In recent years, surfing has grown in popularity among women in the Muslim world.

== Women Surfing in Media ==
Women surfing have been depicted in films, surf movies, and print media. Popular movies that feature women surfers include Soul Surfer, Gidget, Blue Crush, and Blue Crush 2. Less well-known surf videos of women include Nike Leave a Message 6.0, Proximity The Movie (featuring Stephanie Gilmore), Master and Apprentice, How Women in Surfing are Changing the World, and the quarterly magazine Wahine (1995-2001) was the first to exclusively feature women and girls. It was published in Long Beach, Calif and circulated internationally.

==Women surfers and quotations==

- Bethany Hamilton is an American surfer that, despite getting attacked by a shark while surfing, and having her arm bitten off, did not stop her career as a surfer. She continued to get better and won many competitions following her attack.

"It's hard for me to describe the joy I felt after I stood up and rode wave in for the first time after the attack. I was incredibly thankful and happy inside. The tiny bit of doubt that would sometimes tell me you'll never surf again was gone in one wave."

- Marge Calhoun was a woman surfer who pioneered surfing in Hawaii. She is considered the first women surfing champion. She was indicted into the surfing hall of fame in 2003.

- Stephanie Gilmore is an Australian professional surfer and eight-time world champion on the Women's WSL World Tour. She started surfing at 9."Fear - It's a fine line between that and pushing yourself. You definitely reach new heights when you push. But fear is good. Fear keeps us alive. If we didn't have it, we'd be doing crazy things and getting in sticky situations."

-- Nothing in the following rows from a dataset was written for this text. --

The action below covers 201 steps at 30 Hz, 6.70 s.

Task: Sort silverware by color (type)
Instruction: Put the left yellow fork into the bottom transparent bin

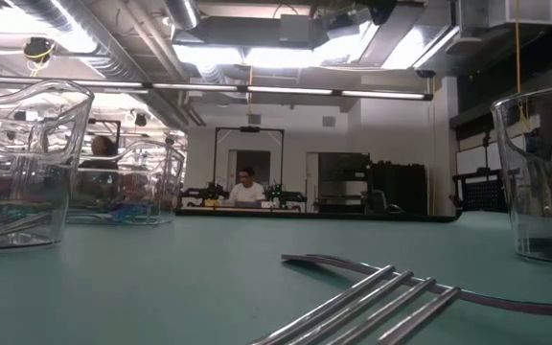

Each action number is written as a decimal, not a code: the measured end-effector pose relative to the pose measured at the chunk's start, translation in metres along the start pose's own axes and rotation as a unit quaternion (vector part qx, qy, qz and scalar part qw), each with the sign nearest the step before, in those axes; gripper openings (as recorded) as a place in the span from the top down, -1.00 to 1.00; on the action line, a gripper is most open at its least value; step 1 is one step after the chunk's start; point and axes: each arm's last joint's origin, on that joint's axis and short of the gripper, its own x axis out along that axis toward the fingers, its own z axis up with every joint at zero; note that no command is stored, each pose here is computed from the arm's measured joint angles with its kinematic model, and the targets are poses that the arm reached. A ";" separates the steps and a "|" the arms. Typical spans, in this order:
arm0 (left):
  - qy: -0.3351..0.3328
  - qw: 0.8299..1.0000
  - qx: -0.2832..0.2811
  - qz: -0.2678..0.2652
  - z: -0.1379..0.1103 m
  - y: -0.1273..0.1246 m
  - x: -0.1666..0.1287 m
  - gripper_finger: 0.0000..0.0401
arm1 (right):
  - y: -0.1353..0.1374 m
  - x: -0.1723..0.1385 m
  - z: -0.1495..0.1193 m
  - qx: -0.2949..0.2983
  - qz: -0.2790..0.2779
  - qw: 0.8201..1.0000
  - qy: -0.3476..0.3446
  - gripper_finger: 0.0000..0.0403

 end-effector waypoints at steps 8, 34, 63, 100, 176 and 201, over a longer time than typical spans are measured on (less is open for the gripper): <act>-0.036 0.996 -0.008 -0.082 -0.018 -0.075 0.030 0.57 | 0.000 0.000 0.000 0.000 0.000 1.000 -0.002 0.08; 0.101 0.994 -0.020 0.039 -0.069 -0.190 0.177 0.57 | -0.001 0.000 -0.009 -0.010 -0.003 0.999 0.045 0.08; 0.106 0.992 -0.012 0.067 -0.086 -0.190 0.235 0.57 | -0.002 -0.002 -0.019 -0.021 -0.007 0.995 0.098 0.08; 0.096 0.994 -0.006 0.049 -0.088 -0.187 0.243 0.80 | -0.002 -0.002 -0.019 -0.021 -0.003 0.995 0.098 0.08; 0.092 0.956 -0.192 0.201 -0.183 -0.067 0.086 0.80 | -0.001 -0.002 -0.022 -0.006 0.005 0.994 0.111 0.08; 0.129 0.952 -0.202 0.190 -0.207 -0.048 0.114 0.66 | -0.001 -0.002 -0.022 -0.006 0.005 0.994 0.111 0.08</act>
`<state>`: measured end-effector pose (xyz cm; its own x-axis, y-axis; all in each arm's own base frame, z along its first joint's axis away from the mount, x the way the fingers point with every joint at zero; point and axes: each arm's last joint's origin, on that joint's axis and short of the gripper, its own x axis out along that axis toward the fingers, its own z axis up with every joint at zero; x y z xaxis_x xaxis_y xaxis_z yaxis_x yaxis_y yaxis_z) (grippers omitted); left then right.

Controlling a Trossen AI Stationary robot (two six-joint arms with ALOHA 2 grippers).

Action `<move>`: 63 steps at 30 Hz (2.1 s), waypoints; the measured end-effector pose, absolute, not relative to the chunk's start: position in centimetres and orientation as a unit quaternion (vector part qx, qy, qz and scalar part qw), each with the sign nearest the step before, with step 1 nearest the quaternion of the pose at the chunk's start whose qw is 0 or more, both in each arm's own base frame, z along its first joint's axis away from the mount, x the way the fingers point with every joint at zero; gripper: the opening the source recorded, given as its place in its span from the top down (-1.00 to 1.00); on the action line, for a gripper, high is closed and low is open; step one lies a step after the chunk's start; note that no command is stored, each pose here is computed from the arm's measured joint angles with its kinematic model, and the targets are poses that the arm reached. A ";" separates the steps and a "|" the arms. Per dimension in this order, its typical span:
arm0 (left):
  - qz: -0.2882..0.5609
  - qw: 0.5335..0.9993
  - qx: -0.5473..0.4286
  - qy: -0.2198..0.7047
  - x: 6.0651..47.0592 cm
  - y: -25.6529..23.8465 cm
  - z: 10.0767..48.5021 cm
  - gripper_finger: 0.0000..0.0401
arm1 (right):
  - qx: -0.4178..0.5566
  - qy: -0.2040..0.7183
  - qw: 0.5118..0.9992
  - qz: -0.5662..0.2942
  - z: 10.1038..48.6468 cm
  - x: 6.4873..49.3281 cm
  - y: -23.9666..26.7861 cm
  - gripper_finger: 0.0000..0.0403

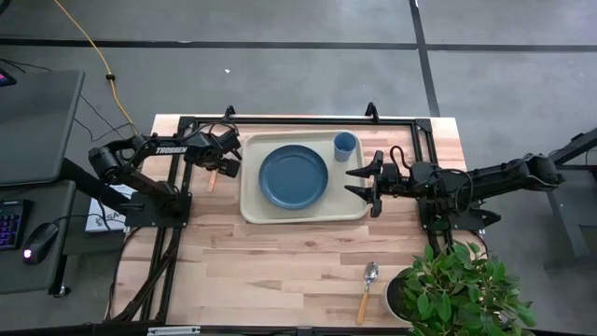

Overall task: Pick and place plate/cup/fork/spoon on tray
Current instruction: Put the orange fork on the white tray at the left of the blue plate

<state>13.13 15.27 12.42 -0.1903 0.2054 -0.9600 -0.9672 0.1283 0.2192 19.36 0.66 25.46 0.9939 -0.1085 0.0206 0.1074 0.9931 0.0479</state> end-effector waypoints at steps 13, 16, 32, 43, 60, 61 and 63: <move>0.545 0.533 -0.384 0.521 13.5 15.3 12.2 0.80 | 0.025 -0.012 0.998 -0.054 25.5 19.4 0.7 0.04; 0.545 0.538 -0.380 0.519 13.4 15.2 12.5 0.95 | 0.025 -0.012 0.998 -0.055 25.5 19.4 0.7 0.04; 0.550 0.637 -0.365 0.399 12.3 14.0 18.3 0.96 | 0.025 -0.012 0.998 -0.056 25.5 19.4 0.7 0.04; 0.438 0.783 -0.358 0.259 17.8 11.6 20.7 0.96 | 0.026 -0.017 0.998 -0.053 25.6 19.4 0.7 0.04; 0.492 0.748 -0.348 0.278 22.7 8.7 15.7 0.96 | 0.047 -0.012 0.997 -0.053 25.4 19.4 0.7 0.04; 0.494 0.746 -0.348 0.281 22.7 8.7 15.5 0.96 | 0.050 -0.012 0.997 -0.053 25.4 19.4 0.7 0.04; 0.501 0.738 -0.346 0.290 22.7 8.8 15.1 0.96 | 0.055 -0.010 0.997 -0.053 25.4 19.4 0.7 0.04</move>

- Carissa Moore is an American professional surfer. She was the first-ever winner of the Olympic Gold Medal in women's short board surfing in 2020."We all strive to find something unique and special that we are passionate about that separates us from the rest."

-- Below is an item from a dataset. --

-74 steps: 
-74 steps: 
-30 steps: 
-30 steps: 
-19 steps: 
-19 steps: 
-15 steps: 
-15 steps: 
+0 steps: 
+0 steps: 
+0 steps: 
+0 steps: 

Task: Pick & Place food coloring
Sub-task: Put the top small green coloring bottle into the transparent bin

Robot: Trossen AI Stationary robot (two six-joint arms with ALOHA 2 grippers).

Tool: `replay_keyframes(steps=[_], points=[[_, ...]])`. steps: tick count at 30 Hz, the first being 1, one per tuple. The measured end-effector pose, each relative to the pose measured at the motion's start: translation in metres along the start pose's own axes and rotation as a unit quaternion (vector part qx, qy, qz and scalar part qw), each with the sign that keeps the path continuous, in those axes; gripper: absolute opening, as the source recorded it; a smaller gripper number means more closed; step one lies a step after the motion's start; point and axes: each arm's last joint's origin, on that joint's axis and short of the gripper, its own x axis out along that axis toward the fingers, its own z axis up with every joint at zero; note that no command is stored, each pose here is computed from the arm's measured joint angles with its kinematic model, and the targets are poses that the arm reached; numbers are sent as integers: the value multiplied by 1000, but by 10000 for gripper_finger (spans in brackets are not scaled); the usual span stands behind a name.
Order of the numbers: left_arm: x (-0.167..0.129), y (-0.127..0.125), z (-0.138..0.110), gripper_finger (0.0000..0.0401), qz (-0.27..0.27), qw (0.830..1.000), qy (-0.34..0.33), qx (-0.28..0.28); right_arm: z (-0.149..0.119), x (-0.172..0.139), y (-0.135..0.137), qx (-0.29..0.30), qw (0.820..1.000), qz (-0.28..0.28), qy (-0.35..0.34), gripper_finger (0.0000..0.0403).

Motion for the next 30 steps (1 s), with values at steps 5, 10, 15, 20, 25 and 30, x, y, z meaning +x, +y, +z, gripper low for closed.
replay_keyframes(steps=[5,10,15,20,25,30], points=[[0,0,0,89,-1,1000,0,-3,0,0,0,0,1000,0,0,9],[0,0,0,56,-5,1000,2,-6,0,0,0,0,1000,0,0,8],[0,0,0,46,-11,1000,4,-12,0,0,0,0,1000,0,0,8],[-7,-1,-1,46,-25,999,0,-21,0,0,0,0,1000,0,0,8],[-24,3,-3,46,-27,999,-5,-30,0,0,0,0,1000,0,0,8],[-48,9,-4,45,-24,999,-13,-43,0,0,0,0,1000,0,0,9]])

- Maya Gabeira is a big wave surfer who was born in Rio de Janeiro. She has five Billabong XXL Global Big Wave Award titles received from 2007–2010 and in 2012. She also won the 2009 ESPY Award for Best Female Action Sport Athlete.

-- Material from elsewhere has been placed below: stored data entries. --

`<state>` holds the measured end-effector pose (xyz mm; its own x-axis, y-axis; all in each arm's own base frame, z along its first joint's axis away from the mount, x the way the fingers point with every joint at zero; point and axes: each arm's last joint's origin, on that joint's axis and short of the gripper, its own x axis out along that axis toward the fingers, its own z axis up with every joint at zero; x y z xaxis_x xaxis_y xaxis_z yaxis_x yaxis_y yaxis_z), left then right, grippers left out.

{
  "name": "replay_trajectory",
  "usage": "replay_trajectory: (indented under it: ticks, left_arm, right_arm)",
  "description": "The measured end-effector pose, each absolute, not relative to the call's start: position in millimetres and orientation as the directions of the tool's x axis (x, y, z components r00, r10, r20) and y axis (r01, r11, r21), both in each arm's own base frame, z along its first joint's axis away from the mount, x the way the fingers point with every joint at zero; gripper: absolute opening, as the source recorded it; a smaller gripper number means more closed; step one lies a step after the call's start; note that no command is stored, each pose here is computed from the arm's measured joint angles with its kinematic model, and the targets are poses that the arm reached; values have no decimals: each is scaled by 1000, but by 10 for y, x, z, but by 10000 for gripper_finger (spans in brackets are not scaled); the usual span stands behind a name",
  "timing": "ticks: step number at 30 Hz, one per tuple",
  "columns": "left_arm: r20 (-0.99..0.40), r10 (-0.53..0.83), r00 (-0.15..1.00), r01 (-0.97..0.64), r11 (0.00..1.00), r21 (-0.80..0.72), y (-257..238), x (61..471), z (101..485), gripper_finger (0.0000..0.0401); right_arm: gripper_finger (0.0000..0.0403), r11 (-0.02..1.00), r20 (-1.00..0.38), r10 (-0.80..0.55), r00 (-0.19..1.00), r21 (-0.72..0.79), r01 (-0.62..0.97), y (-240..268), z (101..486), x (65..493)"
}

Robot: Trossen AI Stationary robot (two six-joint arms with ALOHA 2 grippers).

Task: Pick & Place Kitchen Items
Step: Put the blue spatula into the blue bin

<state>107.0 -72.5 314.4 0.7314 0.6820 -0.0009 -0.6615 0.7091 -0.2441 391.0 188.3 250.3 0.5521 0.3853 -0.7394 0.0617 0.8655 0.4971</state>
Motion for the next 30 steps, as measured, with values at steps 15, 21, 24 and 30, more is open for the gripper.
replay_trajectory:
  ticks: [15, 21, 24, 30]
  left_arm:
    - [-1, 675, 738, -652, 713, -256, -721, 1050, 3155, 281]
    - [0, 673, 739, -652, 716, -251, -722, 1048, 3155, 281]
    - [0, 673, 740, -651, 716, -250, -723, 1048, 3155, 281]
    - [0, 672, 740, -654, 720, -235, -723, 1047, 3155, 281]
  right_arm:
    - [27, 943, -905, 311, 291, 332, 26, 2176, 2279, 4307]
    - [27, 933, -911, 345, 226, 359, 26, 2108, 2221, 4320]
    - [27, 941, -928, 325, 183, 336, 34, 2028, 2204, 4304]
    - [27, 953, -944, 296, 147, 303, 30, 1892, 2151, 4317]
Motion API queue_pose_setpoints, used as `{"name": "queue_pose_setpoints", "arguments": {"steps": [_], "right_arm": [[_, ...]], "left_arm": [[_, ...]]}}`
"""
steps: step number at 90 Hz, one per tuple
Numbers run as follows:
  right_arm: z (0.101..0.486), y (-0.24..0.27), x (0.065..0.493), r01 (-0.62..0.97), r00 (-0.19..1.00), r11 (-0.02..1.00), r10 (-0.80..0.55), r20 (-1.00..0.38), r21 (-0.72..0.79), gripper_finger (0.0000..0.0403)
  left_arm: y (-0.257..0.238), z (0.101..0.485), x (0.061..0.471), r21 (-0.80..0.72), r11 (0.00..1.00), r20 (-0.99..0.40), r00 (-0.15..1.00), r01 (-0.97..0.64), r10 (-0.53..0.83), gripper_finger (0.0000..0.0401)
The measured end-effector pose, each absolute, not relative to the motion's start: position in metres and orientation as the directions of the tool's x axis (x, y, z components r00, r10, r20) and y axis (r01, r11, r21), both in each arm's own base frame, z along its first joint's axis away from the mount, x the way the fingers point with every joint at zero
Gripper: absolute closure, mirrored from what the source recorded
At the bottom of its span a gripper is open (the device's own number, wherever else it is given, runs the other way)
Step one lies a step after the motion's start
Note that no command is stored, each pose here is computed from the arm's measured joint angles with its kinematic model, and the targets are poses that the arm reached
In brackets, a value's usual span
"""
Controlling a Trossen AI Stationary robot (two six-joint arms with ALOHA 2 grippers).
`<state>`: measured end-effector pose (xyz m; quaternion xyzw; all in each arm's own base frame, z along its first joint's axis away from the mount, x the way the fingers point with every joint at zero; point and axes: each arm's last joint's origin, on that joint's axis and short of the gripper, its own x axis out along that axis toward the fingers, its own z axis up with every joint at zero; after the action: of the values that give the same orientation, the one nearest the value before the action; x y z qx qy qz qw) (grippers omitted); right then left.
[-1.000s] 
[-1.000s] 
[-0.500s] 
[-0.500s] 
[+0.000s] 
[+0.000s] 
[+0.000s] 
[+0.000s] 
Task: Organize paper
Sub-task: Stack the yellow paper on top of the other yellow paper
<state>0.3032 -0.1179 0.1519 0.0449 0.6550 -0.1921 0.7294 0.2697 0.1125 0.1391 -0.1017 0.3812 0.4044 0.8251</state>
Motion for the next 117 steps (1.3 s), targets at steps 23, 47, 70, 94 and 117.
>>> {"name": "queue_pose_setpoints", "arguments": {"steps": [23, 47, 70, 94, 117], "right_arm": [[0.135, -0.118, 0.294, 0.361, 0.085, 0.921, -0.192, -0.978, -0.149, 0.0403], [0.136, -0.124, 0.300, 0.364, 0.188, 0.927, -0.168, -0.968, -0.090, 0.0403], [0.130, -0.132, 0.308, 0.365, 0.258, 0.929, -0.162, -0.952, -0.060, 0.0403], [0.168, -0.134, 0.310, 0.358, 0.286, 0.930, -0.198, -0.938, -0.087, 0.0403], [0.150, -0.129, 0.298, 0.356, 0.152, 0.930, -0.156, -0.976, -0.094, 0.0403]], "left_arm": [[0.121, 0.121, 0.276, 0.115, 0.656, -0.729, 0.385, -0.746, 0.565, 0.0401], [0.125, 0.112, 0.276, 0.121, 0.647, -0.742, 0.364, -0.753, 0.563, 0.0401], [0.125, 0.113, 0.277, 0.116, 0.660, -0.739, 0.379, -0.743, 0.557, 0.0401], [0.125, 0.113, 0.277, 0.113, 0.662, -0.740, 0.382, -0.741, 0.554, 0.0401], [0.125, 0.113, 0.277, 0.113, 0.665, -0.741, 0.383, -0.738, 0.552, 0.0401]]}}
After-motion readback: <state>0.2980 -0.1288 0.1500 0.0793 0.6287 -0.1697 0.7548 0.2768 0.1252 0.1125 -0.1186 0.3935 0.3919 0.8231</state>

- Courtney Conlogue is a 25 year old American professional surfer. In an interview with ESPN, she outlined what it takes to be a professional surfer.I think some people perceive surfing as just a lifestyle sport. This will be my sixth year competing professionally on the World Tour, and to be involved in something like this goes to show that we do fine-tune our bodies in order to be as strong as we can when we enter the water. During the offseason, I train three to five days a week, and then I train every day in the water. Depending on the way the swell is -- because our sport is based on Mother Nature -- when the waves are good, I surf probably six hours a day."

==Bibliography==
- Douglas Booth, « From Bikinis to Boardshorts: "Wahines" and the Paradoxes of Surfing Culture », Journal of Sport History, vol. 28, n°1, spring 2001, pp. 3-22.
- A. Gabbard, Girl in the curl: A century of women in surfing, Seal Press, 2000.
- Anne-Sophie Sayeux, « Femmes surfeuses, paroles d'hommes surfeurs : petits arrangements dans l'ordre des genres », in L'Harmattan 2ème congrès international de la Société de Sociologie du Sport en Langue Française, L'Harmattan, Paris, 2007, pp.85-100.
- L. Heywood, in Anita Harris (ed.), « Third-wave feminism, the global economy, and women's surfing: Sport as stealth feminism in girls' surf culture », Next Wave Cultures: Feminism, Subcultures, Activism, 2008.
- Krista Comer, Surfer Girls in the New World Order, Duke University Press, 2010.